Let’s be honest. Patching is tedious work. In a recent patching study by Ponemon and ServiceNow, it was revealed that 65% of businesses say that it is difficult to prioritize patches. Even after applying a patch, the patch management process doesn’t end there. Sometimes, new patches create more problems than they fix. This step-by-step guide prepares for such situations and explains how to uninstall a problematic patch.
Symptoms of a problematic patch
When it comes to patching, things don’t always go as planned. There are many issues that failed patches can create, including:
A vulnerability is a flaw or weakness in a security system that cybercriminals can exploit to gain unauthorized access. Today, vulnerabilities are occurring more often than before. Comparitech’s 2022 cybersecurity statistics state, “The NVD database holds 8,051 vulnerabilities published in Q1 of 2022. This is about a 25 percent increase from the same period the year prior.”

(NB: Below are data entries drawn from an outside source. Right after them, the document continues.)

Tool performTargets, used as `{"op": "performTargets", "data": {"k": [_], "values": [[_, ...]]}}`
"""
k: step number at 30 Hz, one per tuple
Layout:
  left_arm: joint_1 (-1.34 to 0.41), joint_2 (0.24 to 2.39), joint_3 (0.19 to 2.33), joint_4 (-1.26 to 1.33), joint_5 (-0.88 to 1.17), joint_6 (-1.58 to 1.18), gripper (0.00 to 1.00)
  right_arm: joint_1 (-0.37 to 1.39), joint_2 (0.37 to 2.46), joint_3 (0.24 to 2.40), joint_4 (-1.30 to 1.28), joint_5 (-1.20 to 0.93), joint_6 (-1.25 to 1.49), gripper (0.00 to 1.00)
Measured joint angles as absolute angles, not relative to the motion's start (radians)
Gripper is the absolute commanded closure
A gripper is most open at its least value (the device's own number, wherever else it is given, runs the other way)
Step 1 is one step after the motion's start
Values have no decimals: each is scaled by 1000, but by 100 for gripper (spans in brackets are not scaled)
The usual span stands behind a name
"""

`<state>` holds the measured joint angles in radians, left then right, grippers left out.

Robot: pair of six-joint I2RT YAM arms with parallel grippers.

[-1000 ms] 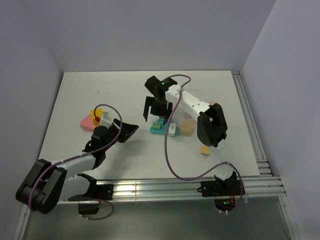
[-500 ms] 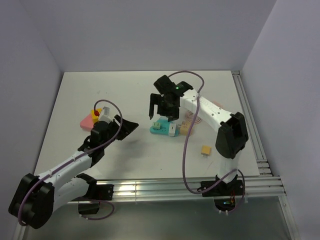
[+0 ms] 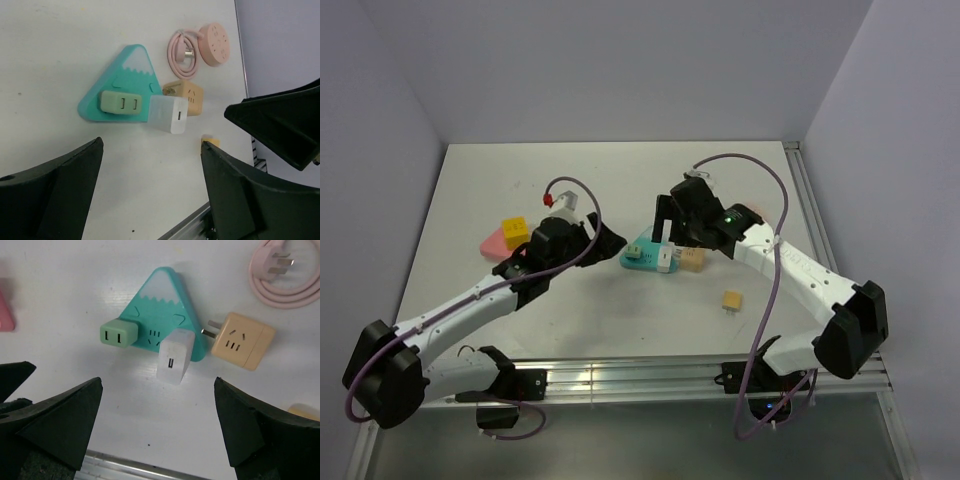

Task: Insert the plug
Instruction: Move the socket to the center of the board.

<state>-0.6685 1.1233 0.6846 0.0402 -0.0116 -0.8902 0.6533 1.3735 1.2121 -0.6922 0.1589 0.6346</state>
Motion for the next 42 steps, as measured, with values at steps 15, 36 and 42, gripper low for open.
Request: {"op": "performTargets", "data": {"k": [15, 36, 42], "values": [[-854, 1551, 1150, -186, -87, -779, 17, 557, 996, 923, -539, 399, 726, 7], [-885, 1887, 1372, -343, -78, -717, 48, 432, 864, 809, -515, 403, 745, 8], [-752, 1794, 1242, -307, -77, -690, 50, 425, 923, 809, -512, 372, 742, 8]]}}
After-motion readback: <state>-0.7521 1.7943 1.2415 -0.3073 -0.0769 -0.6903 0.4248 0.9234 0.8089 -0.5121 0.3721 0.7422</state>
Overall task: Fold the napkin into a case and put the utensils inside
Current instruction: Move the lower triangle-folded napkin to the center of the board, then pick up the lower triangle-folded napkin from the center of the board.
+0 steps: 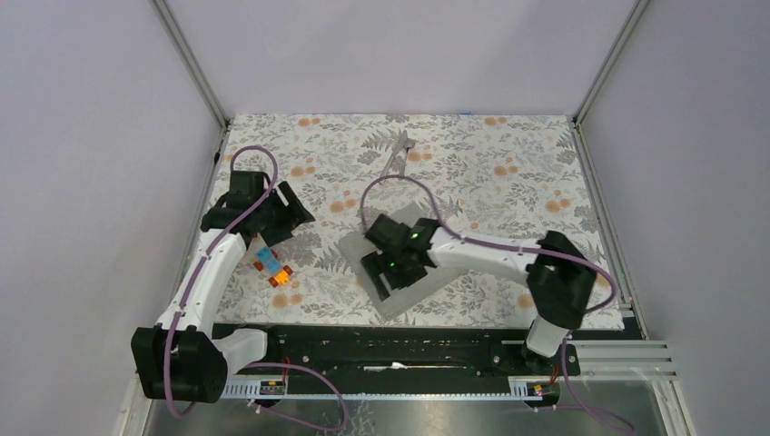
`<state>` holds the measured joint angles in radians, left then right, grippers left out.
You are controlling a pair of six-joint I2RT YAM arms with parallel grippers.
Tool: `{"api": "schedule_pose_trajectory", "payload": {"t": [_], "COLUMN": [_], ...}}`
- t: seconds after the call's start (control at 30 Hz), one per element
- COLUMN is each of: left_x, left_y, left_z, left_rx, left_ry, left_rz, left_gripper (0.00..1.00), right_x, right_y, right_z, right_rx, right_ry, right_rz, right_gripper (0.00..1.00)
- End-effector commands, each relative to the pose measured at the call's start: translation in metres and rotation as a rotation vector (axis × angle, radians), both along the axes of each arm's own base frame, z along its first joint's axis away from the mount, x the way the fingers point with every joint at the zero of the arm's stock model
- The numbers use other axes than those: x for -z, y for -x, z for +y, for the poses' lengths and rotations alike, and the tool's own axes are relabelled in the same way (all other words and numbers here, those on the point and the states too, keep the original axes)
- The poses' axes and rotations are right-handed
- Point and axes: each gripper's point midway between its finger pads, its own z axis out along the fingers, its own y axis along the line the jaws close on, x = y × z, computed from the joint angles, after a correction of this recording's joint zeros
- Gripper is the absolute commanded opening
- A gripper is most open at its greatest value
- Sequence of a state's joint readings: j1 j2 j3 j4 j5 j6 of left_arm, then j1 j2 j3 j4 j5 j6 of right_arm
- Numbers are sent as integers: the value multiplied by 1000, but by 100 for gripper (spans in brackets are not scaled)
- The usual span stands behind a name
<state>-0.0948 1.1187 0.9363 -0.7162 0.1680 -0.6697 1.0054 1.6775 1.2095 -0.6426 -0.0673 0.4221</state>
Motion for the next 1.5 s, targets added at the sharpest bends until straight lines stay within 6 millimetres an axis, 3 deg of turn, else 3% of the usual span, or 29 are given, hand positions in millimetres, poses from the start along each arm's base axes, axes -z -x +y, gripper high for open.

If a patch doesn’t deploy successfully, it will not be able to serve its purpose. There are multiple reasons why patches fail to deploy, so developers usually have to troubleshoot to find the main issue at hand.
Devices going offline
The last thing you want to see after a patch deployment is a black screen. Sometimes, a patch will cause all devices to go offline, and other times, it may only cause a few to go offline. It all depends on the patches themselves and the devices they affect.
Issues/bugs within the patch
Occasionally, an issue or bug within a patch will slip through testing stages and create various problems once the patch is deployed. One option in this scenario is to fix the original patch using a new patch, essentially “patching” the patch.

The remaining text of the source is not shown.